EXERCISE DESCRIPTION:
Omit the pictures and return exactly the stretch of the material below from the line with "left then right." through the line with "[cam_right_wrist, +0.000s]".

RECORDS TO PROCESS:
========

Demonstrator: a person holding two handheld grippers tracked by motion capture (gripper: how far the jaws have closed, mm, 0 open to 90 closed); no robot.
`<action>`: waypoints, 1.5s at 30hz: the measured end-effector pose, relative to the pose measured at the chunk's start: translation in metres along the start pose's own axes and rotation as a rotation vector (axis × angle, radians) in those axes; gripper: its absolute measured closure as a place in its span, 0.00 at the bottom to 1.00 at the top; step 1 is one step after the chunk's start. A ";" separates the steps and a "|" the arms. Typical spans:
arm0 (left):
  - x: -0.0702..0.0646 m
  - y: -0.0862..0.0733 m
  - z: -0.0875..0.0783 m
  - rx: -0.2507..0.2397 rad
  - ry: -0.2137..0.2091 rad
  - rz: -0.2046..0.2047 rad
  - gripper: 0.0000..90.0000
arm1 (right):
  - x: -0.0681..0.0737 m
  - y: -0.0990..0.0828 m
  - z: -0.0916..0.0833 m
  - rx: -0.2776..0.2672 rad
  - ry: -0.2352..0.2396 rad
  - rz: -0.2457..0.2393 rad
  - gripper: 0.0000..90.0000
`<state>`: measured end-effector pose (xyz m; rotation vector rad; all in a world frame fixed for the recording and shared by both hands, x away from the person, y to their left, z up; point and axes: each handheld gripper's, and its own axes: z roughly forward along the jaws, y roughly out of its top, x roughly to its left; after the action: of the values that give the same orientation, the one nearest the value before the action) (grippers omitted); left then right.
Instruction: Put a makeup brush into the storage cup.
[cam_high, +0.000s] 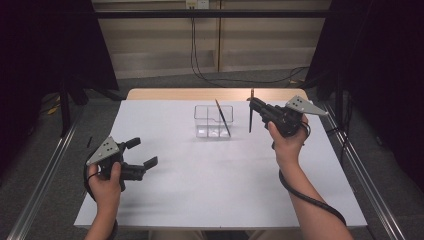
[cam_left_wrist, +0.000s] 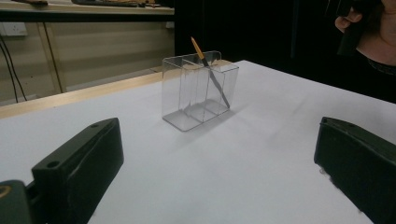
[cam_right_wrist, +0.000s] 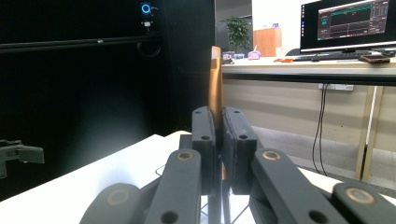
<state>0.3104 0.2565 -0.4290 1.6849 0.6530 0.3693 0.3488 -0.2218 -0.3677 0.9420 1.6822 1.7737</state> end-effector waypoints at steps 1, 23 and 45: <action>0.000 0.000 0.000 0.000 0.000 0.001 0.01 | 0.000 0.000 0.001 0.001 0.000 -0.001 0.94; 0.002 -0.001 0.000 0.002 -0.001 -0.004 0.01 | -0.010 0.004 0.020 -0.003 0.003 0.007 0.94; 0.002 -0.002 0.001 0.008 -0.004 0.001 0.01 | -0.015 0.004 0.037 -0.012 0.001 0.005 0.94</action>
<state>0.3115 0.2571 -0.4312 1.6931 0.6517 0.3645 0.3878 -0.2103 -0.3662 0.9404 1.6689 1.7859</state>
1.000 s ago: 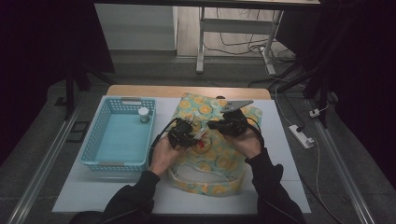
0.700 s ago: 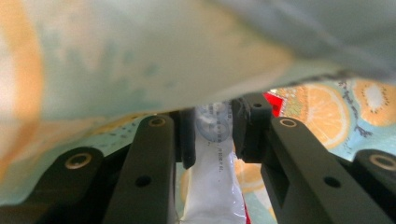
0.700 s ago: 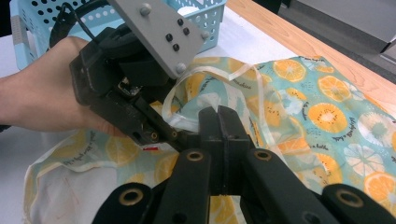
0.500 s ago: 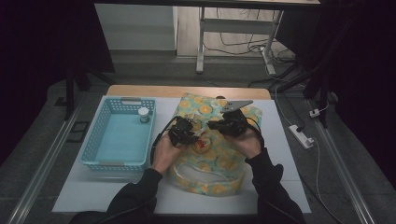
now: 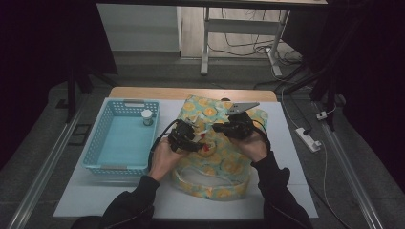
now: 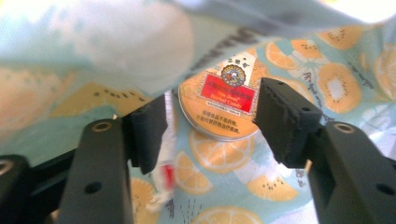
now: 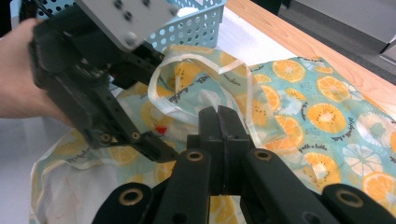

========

EXERCISE RESPONSE:
`<state>`: measured end-effector pose (xyz m; rotation vector rad; all in a world frame fixed for the recording and shared by both hands, x away from the person, y to their left, z up; point and axes: each handheld gripper's, and its own axes: z roughly forward along the jaws, y roughly out of its top, x roughly to its left; after the action: of the values that give the same orientation, the one nearest the value before the action) (grippers omitted); left then right.
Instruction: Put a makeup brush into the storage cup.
[cam_high, +0.000s] 
[cam_left_wrist, +0.000s] 
[cam_right_wrist, +0.000s] 

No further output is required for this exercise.